Someone who I would dearly like to pay tribute to tragically is no longer with us, but he remains in my heart—my cousin Mark Wright. Mark was like a brother to me and was a great sounding board on all matters—personal, business and political. Politics was probably the only thing that we did not agree on, and yet he gave me unconditional support. The legacy he leaves is the beautiful relationship my family continue to have with his wife Tracy, and the countless treasured memories. To great friends such as Graham Taylor, Stephen Buckman, Steve and Deb Glacken, Lyall and Vicki Hancock, Bern and Steve Abraham, Mick Michael, Peter Raison, Greg and Kate Flanegan, who often put the question to me `Why politics?’ but also gave me their unwavering support, I say thank you.

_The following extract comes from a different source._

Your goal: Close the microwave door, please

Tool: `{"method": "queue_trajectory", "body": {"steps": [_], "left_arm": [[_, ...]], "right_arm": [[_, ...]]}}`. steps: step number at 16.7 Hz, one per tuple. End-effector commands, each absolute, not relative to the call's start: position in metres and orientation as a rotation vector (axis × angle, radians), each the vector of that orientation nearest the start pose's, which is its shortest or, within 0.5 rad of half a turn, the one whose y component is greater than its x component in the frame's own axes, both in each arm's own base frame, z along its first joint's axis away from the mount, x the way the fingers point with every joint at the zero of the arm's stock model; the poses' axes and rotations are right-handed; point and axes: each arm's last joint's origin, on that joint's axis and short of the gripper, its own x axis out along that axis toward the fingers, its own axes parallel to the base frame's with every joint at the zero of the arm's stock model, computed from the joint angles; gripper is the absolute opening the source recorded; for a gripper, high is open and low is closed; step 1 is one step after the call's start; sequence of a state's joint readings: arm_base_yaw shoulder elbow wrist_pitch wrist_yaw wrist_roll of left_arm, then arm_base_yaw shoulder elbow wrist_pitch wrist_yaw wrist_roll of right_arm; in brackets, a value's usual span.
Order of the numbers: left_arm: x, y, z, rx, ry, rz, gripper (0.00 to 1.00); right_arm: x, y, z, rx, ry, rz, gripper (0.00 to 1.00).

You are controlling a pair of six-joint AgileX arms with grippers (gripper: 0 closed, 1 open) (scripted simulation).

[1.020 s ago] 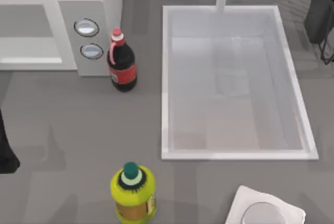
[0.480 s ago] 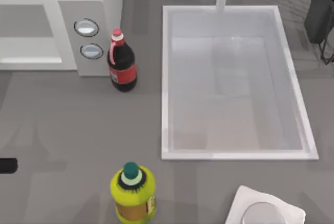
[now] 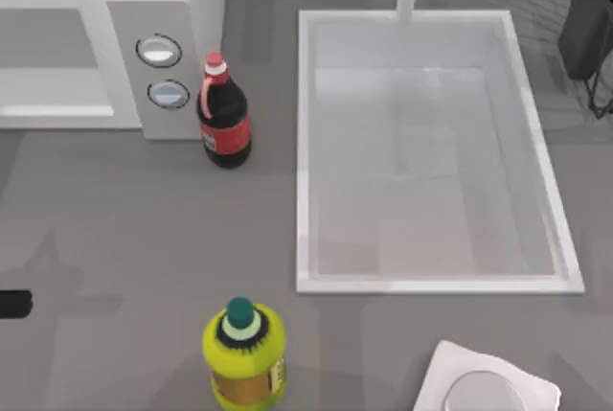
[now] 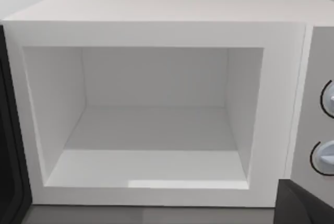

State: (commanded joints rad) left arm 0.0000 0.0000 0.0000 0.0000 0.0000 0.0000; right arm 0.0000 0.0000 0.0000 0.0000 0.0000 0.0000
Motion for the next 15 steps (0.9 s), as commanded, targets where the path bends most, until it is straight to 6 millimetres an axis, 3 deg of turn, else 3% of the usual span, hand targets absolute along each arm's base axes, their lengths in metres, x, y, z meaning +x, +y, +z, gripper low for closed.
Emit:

I also pay tribute to the encouragement and unquestioned support of my family without which I would not be standing here today. To my parents Bill and Melva and sister Pauline, I say thank you. My father worked for 44 years for BHP and colleagues across the chamber would delight in knowing that my father was a Labor man for most of his life. I am very proud of his record as a hardworking loyal employee of BHP. I hope, as a Legislative Councillor, to match and maintain my father’s humility and his ability for hard work. I also know that he is proud of my representing the Liberal Party today.
To my wonderful wife Donna, I could not be doing any of this without her. She is the one who has had to make so many sacrifices with regard to my new political career. She has genuinely supported me, for which I am very thankful. Without her encouragement, I would not have been able to pursue a seat in this parliament. It will be difficult being away, from time to time, from my two children, Courtney and Riley, who I treasure more than anything. So, perhaps the greatest acknowledgment that I can give my wife is that she is an incredible mother to our two children, and I know that she will be there to fill any void in my absence. Donna is my best friend, soul mate and my wife for the past 19 years. My life with her is one I am always grateful for.
In closing, I seek to serve the people of this state to the best of my ability. I look forward to working closely with my colleagues in this chamber for the betterment of all South Australians.